Medical professionals in Canada are divided over a new law that will allow patients suffering severe mental illness to seek medical aid in dying.
From March 2023, Canada will become one of the only countries in the world to allow those who are not in the end stages of a terminal illness to medical aid to end their lives.
Opinion is split over whether it’s possible to diagnose if patients suffering illnesses such as depression, schizophrenia and bipolar disorder face realistic prospects of recovery.
“In psychiatry, really all you have is the patient’s story, and what you see with your eyes and what you hear and what the family tells you,” Dutch psychiatrist Dr Sisco van Veen told The National Post.
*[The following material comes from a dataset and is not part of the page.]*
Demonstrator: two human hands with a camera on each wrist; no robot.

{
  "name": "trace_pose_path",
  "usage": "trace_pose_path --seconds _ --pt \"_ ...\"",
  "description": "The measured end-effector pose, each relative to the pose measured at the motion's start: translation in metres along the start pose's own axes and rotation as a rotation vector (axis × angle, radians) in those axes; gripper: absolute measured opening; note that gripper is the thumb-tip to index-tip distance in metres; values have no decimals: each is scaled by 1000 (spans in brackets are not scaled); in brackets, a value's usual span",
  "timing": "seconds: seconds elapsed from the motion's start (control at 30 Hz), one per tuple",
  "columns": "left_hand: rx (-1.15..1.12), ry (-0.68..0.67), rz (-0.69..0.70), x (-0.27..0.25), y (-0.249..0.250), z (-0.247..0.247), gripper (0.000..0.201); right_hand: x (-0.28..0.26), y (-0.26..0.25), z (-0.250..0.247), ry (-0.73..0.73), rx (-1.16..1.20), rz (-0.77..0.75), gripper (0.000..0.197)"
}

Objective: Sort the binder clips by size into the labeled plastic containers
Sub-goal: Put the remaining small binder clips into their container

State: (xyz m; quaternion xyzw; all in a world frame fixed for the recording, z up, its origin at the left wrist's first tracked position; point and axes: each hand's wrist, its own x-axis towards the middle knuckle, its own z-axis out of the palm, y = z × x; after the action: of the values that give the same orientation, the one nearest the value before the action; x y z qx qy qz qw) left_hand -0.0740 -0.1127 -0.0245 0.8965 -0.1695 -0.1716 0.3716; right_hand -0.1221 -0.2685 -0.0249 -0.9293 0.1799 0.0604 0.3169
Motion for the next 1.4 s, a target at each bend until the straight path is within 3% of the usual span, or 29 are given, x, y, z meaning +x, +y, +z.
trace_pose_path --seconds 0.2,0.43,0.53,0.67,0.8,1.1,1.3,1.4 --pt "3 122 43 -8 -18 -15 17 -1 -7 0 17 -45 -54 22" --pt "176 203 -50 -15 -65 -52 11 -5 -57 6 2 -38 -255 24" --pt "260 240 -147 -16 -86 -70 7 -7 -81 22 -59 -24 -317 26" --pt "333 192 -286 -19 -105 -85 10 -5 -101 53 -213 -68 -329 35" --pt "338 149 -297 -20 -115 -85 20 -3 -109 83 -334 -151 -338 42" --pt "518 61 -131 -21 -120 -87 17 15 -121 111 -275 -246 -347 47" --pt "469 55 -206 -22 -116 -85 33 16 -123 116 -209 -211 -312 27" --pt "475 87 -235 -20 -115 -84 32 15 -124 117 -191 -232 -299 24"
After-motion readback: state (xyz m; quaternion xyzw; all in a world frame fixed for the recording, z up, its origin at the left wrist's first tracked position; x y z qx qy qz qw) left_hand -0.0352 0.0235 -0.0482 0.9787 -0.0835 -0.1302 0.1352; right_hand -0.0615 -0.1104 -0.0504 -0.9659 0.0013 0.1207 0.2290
Dr Van Veen is the lead author of a new study published by the Canadian Medical Association which lays bear the difficulty in determining whether a mentally ill patient offers any prospect of improvement.
The paper surveyed 11 psychiatrists in the Netherlands, where it’s been legal for citizens suffering “irredeemable” mental suffering to seek medical aid in dying since 2002.
It found that “making meaningful prognostic claims about psychiatric suffering is challenging or, some feared, impossible”.
Dr Grainne Neilson, a forensic psychiatrist and former president of the Canadian Psychiatric Association, told the National Post she thought there would be “lots of uncertainty” about how to apply the legislation from next March.
“My hope is that psychiatrists will move cautiously and carefully to make sure (medical aid in dying) is not being used as something instead of equitable access to good care.”
Canada began allowing those with a terminal illness to seek medical aid in dying in 2015 after a high court ruled adults suffering from a “grievous and irredeemable” medical condition were entitled to a quicker death.
The ruling paved the way for Canada to pass Bill C-14 in 2016 enshrining the practice in law.
Under the legislation, doctors must check the patient has mental capacity to make the decision and is not being coerced.
In 2019, a Quebec Superior Court declared that even those whose death was not “reasonably foreseeable” should be entitled to seek medical aid in dying (MAiD).
In March 2021, the Canadian parliament passed a law changing who was eligible to include those whose death wasn’t “reasonably forseeable”. It has a two year sunset clause.
Stefanie Green, President of the Canadian Association of MAiD Assessors and Providers, has been offering end of life options at her practice in British Columbia since 2016.
She told the Canadian Broadcasting Corporation that doctors needed to get better at talking to patients and their families about death.
In her new book, This is Assisted Dying: A Doctor’s Story of Empowering Patients at the End of Life, Dr Green writes about patients she helped with medical aid in dying.
She says family members can become upset at the decision, but it is ultimately up to the patient to decide.
“The majority of times people can come to a respectful resolution together, maybe not agreeing with each other, but agreeing to at least disagree,” Dr Green told the CBC.
“I will not be bullied into not doing my job and I will not allow my patients to be bullied.”
In the United States, 10 states and Washington DC have adopted aid-in dying laws for patients suffering terminal illness who have less than six months to live.
More than a dozen more states are considering passing legislation.
The deaths of Arizona sister Lila Ammouri, 54, and Susan Frazier, 49, at the Pegasos assisted dying clinic in Switzerland in February sparked a debate about the rights of physically healthy patients to choose to end their lives.
The issue is often fiercely contested between right to die organisations and opponents, who say the laws are open to exploitation of vulnerable citizens who may suffer from a disability.
US woman Krista Atkins died at the Pegasos clinic to Switzerland in 202 after suffering severe depression.